Ludwig Meyer (27 December 1827 - 8 February 1900) was a German psychiatrist born in Bielefeld.

In 1852 he obtained his medical doctorate from the University of Berlin, afterwards working as an assistant at Charité Hospital. Later he worked as a doctor at the insane asylum in Schwetz, and in 1856 was appointed chief physician at the city hospital in Hamburg. From 1866 until his death he was a professor of psychiatry at the University of Göttingen, as well as director of the mental institution associated with the university.

Meyer was a pioneer of no-restraint policy in German mental institutions, and is remembered for his innovative work performed in mental hospital administration.
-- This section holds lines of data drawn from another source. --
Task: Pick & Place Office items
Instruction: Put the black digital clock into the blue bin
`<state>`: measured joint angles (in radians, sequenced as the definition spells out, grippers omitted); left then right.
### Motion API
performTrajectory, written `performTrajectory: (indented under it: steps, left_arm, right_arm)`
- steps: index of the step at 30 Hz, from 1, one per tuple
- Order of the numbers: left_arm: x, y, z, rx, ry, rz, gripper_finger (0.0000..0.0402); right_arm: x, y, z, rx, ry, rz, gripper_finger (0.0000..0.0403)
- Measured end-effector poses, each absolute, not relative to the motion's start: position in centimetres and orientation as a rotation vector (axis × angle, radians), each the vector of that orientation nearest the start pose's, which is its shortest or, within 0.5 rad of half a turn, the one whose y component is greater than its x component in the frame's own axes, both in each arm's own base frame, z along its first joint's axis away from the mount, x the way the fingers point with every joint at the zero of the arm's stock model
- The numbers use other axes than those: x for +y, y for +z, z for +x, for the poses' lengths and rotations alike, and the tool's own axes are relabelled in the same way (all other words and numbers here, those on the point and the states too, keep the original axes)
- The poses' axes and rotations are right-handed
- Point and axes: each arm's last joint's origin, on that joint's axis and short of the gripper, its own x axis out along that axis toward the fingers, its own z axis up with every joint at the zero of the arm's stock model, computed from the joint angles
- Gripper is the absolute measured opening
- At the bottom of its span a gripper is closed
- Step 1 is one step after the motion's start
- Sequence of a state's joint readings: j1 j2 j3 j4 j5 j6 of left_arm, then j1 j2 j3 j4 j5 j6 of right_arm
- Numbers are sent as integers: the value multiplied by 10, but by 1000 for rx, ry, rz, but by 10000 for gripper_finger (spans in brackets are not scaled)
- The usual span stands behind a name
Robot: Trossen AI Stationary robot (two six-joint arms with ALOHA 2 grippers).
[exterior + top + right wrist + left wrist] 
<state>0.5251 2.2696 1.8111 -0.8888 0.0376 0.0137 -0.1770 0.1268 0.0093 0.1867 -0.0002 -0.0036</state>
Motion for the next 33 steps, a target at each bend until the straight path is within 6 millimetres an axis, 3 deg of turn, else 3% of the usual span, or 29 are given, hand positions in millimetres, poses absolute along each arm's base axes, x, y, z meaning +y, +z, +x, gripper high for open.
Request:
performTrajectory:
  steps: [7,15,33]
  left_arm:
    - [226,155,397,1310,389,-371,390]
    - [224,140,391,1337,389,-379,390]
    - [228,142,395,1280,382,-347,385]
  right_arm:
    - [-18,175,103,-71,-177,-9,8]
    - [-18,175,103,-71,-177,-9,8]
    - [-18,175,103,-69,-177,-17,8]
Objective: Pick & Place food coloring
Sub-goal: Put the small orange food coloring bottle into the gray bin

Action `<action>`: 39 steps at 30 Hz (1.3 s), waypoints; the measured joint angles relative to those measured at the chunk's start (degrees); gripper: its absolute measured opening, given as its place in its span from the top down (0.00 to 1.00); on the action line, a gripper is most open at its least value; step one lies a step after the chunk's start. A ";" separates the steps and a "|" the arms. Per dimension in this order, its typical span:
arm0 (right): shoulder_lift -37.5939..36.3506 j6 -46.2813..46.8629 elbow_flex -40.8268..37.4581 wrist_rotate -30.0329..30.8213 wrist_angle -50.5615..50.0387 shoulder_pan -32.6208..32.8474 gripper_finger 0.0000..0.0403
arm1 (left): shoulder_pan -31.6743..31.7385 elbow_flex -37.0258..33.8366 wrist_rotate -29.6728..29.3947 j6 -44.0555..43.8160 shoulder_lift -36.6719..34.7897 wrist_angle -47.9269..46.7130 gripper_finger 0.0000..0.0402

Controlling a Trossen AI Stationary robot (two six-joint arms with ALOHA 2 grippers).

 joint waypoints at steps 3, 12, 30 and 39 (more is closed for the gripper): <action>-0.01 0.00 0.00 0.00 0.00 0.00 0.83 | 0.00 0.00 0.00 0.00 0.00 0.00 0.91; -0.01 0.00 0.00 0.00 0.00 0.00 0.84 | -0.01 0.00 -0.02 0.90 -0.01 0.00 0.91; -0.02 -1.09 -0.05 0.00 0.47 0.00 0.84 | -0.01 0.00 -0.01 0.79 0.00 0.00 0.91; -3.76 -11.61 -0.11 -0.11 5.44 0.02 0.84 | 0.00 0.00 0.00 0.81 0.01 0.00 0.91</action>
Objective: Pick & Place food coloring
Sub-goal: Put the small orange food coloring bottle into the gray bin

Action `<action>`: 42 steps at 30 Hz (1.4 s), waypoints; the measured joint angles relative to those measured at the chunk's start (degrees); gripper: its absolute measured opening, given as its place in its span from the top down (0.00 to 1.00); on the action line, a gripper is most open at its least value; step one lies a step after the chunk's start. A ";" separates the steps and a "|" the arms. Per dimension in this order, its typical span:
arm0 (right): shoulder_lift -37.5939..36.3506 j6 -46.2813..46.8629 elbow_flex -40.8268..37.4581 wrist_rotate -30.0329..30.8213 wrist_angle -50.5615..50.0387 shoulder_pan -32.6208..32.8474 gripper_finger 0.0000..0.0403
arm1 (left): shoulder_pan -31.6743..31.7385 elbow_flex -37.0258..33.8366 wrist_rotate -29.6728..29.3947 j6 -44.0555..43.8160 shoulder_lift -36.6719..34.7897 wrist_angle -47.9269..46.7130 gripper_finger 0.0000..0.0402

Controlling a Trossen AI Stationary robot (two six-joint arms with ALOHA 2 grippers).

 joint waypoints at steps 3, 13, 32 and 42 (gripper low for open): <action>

He published over 100 articles in medical journals, including influential works such as Das No-restraint und die deutsche Psychiatrie (The "no-restraint" policy and German psychiatry) and Studien zur forensischen Psychiatrie, speziell zur geminderten Zurechnungsfähigkeit (Studies of forensic psychiatry, especially for impaired mental capacity).

Meyer performed important research on the inflammatory nature of brain changes in general paresis. Also, he is credited for introducing the standard modern concept of prognathism. In 1867, with Wilhelm Griesinger (1817–1868), he founded the Archiv für Psychiatrie und Nervenkrankheiten.